The concept of flow should bring to mind an image of the water in a river inexorably making it's way to the sea. Nothing is required to make it flow. It just does. The natural state of the water in the river is that it is going to flow to the sea. All anyone can do is stop it, slow it down or divert it. The river wants to flow.
So don't manage flow. Flow doesn't need managing. Flow only needs enabling (if it needs anything at all).
Enabling the flow of a river would be to remove the rocks which impede the water, to open the sluice gate, to widen the waterways, to remove the meanders and so on.
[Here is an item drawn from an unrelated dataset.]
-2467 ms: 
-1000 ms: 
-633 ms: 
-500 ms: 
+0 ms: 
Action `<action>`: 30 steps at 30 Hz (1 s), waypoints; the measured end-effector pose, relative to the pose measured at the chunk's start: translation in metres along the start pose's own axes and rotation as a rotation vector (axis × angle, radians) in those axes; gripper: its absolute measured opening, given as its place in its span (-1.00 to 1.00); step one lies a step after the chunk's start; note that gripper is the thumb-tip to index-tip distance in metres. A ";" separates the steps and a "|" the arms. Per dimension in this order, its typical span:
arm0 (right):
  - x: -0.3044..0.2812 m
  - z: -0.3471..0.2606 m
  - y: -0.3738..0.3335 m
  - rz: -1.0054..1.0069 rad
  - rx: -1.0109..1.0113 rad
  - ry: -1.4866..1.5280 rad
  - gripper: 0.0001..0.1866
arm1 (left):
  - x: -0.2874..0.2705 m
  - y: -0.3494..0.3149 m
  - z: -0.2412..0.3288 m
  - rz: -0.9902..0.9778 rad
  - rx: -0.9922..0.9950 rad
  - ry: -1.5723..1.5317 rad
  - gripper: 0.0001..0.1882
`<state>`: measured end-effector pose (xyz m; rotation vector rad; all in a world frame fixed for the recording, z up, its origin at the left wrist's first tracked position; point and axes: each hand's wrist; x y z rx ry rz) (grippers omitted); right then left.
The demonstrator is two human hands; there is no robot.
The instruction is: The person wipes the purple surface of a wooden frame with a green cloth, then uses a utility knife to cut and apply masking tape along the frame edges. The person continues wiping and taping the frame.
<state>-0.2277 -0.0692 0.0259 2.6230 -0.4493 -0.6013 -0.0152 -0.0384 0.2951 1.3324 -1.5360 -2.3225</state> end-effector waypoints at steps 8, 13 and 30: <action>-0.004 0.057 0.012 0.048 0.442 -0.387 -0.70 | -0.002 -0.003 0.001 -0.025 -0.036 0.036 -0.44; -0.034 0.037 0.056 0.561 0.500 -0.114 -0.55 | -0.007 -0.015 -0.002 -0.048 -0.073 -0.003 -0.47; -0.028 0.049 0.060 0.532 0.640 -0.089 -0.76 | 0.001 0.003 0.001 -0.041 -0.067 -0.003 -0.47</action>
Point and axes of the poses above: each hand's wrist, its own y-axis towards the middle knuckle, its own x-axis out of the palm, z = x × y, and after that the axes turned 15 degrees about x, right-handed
Enabling flow would be to remove the barriers to flow (or perhaps to be gravity). Which is exactly why conventional managers struggle to improve patient flow...
The job of a conventional manager is not to remove barriers but rather to introduce them and then to manage the consequences. Policies, rules, criteria, budgets, targets, utilisation, standards, SOPs, reward and punishment schemes, job descriptions, service specifications, objectives, 'the plan', 'the contract', blah, blah, blah. The list goes on literally ad nauseum. These things are not managing flow because flow does not need to be managed. Worse though is that it is these things themselves which are the impediments to the natural flow that wants to happen. They are the rocks in the river. It is because of these things that patient flow is more like a sputtering tap than a flowing river. To put that another way, it is because of management that the system does not flow. You can't manage flow.